February 21. Saturday. 22. Sunday, and 23. Monday Monday exhibited such Scaenes as were new to me, except in the Histories of Voyages, and the descriptions of the Poets. We lost sight of our Ennemy it is true, but We found Ourselves in the Gulph Stream, in one of the most furious Storms, that ever Ship survived, the Wind North East, then North and then North West. It would be fruitless to attempt a description of what I saw, heard and felt, during these three days and nights. Every School Boy can turn to more than one description of a Storm in his Virgil, but no description in Prose or Verse of a hurricane in the Gulph Stream, the Wind always crossing the rapid current in various Angles, has ever1 yet been Attempted, as far as I know. To describe the Ocean, the Waves, the Winds, The Ship, her motions, rollings, pitches, Wringings and Agonies, The Sailors, their countenances, language and behaviour, is impossible.
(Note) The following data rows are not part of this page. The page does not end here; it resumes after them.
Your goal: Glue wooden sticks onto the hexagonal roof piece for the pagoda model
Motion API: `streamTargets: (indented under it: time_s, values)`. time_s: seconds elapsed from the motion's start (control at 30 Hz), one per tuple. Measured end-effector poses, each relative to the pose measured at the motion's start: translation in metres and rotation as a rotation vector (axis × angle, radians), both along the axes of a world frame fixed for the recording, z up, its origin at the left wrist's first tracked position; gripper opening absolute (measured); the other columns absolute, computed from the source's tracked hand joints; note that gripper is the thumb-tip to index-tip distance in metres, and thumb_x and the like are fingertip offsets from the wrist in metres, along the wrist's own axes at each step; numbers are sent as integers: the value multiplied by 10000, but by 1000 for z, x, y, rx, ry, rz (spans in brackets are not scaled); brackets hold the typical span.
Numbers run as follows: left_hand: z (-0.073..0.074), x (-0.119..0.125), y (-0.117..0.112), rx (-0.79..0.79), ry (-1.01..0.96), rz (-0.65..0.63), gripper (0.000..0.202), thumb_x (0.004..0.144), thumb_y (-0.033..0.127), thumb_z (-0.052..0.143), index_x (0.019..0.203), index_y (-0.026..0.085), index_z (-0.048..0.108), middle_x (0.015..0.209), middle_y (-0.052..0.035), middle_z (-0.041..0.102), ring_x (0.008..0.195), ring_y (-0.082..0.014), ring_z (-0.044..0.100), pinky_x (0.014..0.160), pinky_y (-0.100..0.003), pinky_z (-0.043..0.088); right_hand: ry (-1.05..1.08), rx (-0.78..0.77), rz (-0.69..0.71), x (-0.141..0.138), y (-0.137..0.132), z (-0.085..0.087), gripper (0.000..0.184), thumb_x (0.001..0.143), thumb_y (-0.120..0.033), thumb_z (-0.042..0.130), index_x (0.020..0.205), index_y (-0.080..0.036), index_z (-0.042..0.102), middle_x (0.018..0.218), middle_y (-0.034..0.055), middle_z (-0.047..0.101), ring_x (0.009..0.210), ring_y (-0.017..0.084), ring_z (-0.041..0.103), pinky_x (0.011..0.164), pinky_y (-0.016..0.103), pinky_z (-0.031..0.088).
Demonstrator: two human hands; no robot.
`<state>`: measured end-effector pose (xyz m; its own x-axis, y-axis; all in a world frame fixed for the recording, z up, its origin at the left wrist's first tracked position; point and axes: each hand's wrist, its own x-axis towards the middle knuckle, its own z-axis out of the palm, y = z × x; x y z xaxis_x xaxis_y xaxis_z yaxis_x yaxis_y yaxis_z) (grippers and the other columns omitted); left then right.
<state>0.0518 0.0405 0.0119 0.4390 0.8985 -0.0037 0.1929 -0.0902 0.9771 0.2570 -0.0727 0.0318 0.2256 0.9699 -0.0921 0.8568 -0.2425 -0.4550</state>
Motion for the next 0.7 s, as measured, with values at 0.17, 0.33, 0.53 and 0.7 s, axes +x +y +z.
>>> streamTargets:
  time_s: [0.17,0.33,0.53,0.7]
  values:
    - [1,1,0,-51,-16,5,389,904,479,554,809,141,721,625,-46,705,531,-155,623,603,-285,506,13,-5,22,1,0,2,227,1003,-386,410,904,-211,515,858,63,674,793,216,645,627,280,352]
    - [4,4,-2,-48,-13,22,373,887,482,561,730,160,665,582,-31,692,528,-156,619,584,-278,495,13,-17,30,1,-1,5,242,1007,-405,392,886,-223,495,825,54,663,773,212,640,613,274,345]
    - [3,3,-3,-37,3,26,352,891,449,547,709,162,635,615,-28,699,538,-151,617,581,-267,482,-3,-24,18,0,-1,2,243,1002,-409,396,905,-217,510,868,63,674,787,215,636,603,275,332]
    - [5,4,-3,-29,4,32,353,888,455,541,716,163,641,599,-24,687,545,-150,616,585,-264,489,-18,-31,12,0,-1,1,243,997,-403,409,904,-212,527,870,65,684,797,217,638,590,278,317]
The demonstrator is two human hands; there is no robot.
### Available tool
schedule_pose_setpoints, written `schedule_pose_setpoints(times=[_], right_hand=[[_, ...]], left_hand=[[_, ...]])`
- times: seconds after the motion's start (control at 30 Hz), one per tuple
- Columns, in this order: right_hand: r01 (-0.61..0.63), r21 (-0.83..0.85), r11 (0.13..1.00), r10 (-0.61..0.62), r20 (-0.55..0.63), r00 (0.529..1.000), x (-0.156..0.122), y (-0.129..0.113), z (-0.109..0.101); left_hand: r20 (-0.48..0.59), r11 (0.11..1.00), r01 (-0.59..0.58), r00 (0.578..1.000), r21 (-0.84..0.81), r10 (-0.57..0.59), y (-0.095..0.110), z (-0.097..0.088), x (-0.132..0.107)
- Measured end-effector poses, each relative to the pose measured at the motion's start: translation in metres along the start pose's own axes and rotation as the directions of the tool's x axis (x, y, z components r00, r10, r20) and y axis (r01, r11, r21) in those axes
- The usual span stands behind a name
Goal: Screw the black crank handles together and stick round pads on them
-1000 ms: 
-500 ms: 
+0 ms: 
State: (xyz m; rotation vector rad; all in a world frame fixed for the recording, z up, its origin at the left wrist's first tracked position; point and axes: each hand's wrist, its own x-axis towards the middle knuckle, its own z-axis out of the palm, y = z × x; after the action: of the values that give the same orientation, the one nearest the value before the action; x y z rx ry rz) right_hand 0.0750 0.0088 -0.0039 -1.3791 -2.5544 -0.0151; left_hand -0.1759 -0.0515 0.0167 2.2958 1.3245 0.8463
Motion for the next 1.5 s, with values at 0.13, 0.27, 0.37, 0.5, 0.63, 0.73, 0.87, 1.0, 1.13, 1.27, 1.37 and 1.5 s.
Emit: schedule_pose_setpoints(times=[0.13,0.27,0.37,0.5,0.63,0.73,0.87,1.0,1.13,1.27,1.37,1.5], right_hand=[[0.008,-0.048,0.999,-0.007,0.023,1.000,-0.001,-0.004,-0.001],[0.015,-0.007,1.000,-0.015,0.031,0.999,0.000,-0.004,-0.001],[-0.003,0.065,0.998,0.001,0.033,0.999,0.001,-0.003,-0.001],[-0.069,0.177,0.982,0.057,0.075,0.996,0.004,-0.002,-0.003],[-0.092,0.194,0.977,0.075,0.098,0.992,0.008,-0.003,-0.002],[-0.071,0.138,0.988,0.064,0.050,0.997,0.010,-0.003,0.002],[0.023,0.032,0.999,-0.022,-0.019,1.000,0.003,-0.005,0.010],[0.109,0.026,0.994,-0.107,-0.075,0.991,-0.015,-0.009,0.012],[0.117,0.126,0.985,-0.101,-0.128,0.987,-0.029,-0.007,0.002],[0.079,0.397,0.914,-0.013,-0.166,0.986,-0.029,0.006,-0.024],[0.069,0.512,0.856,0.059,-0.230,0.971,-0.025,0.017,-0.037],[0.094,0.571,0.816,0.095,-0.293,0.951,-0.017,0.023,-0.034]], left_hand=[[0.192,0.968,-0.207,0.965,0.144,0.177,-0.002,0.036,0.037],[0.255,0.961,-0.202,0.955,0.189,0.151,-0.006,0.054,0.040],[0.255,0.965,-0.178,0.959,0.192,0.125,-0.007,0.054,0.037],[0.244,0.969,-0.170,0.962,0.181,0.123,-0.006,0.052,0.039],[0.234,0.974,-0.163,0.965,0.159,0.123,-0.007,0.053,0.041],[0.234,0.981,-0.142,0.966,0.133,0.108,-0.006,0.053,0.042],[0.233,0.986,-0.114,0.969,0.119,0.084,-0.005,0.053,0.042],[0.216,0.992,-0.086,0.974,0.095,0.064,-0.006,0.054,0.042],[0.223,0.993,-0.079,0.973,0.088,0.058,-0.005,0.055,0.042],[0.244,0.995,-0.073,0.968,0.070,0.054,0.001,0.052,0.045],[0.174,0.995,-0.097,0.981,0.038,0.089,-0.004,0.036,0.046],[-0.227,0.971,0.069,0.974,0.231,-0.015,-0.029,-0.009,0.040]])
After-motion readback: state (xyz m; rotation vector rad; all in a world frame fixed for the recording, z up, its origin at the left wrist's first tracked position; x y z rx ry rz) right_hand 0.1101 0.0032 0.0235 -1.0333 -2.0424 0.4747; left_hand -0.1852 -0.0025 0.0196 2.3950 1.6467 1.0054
No man could stand upon his legs; nothing could be kept in its place; an universal Wreck of every thing in all parts of the Ship, Chests, casks, chairs, Bottles &c; no place or person was dry. The Wind blowing against the current, not directly, but in various Angles, produced a tumbling Sea, vast mountains of Water above Us, and as deep caverns below Us, the mountains sometimes dashing against each other, and sometimes piling up on one another like Pelion on Ossa, and not unfrequently breaking on the Ship threatened to bury Us all at once in the deep. The Sails were all hauled down but a foresail under which We hoped to scudd, but a sudden Gust of Wind rent it in an instant from the bottom to the top, and We were left with bare poles entirely at the Mercy of Wind 14and Water. The Noises were such that We could not hear each other speak at any distance. The Shrouds and every other rope in the Ship exposed to the Wind became a Cord of a very harsh musick. Their Vibrations produced a constant and an hideous howl, of itself enough to deafen Us, added to this the howl and Whistle of the Winds, and incessant roar of the Ocean all in boiling rage and fury, white as Snow with foam through the whole Extent of the horrison; and to compleat the whole, a Sound more allarming I found to our Officers than all the rest, a constant Cracking night and day, from a thousand places in all parts of the Ship, excited very serious Apprehensions of the Starting of the Butts.

1.

MS: “never.”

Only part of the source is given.